RECORDS SHOWN:
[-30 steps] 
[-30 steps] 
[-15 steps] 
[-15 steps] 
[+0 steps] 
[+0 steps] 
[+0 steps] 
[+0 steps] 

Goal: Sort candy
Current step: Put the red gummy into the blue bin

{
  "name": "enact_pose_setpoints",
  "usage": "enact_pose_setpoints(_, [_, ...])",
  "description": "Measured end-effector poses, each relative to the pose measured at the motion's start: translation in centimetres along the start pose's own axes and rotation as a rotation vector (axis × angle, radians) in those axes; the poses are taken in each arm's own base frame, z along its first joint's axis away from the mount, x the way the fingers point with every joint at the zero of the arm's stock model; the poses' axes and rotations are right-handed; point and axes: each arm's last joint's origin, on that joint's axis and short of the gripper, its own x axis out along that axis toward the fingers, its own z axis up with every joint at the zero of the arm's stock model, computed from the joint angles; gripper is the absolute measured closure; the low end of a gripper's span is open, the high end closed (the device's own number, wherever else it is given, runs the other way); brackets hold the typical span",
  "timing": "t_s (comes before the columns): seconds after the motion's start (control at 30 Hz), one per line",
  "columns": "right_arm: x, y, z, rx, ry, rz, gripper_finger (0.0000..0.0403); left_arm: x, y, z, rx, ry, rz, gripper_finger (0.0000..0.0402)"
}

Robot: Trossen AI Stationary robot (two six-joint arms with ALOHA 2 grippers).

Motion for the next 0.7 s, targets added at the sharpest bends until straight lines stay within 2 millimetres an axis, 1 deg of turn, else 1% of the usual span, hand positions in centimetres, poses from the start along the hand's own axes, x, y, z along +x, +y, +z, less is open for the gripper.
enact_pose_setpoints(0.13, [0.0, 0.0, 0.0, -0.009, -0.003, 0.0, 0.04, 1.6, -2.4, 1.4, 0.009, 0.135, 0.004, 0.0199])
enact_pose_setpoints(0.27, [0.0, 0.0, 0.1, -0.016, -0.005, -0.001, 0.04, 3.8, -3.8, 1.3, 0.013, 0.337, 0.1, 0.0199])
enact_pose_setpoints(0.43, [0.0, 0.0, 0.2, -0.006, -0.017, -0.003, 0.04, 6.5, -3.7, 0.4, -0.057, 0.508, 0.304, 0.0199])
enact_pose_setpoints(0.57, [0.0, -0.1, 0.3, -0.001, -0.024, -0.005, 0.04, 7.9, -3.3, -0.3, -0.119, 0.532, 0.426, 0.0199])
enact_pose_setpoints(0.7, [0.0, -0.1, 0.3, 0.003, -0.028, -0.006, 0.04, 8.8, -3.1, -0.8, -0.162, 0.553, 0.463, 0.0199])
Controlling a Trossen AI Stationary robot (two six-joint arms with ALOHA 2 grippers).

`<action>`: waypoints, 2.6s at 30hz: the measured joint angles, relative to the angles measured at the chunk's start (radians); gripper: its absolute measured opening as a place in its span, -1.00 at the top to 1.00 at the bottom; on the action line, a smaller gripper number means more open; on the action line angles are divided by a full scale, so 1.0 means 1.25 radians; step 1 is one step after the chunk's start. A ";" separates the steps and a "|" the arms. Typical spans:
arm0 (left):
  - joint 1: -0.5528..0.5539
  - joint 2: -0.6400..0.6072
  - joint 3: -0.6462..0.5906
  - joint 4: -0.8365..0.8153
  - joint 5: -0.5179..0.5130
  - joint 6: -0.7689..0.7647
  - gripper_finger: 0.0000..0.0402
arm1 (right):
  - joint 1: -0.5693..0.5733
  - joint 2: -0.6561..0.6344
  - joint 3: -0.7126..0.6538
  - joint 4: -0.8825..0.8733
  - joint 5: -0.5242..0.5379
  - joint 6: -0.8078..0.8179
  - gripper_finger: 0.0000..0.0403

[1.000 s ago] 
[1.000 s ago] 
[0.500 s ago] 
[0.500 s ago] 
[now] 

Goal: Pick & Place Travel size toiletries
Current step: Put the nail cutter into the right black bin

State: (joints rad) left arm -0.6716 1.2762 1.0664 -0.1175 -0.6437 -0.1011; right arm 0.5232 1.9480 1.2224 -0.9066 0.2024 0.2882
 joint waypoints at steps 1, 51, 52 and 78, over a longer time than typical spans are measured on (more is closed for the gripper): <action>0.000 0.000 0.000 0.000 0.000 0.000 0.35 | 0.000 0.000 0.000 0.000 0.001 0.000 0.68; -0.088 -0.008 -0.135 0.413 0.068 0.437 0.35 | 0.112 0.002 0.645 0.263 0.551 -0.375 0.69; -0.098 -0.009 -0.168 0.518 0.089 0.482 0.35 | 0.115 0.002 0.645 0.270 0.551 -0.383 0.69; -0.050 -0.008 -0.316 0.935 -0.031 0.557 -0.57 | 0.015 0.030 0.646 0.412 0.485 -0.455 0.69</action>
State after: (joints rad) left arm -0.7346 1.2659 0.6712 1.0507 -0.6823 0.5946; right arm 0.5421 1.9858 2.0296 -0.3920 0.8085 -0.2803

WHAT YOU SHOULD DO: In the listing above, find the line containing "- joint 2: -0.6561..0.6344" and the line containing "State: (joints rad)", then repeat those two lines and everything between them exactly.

RESULT BELOW:
  - joint 2: -0.6561..0.6344
  - joint 3: -0.7126..0.6538
  - joint 4: -0.8825..0.8733
  - joint 5: -0.5242..0.5379
  - joint 6: -0.8078..0.8179
  - gripper_finger: 0.0000..0.0403

[1.000 s ago] 
[1.000 s ago] 
[0.500 s ago] 
[0.500 s ago] 
[now] 

Goal: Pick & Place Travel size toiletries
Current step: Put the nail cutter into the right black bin

State: (joints rad) left arm -0.6716 1.2762 1.0664 -0.1175 -0.6437 -0.1011; right arm 0.5232 1.9480 1.2224 -0.9066 0.2024 0.2882

This concludes the response to the exercise.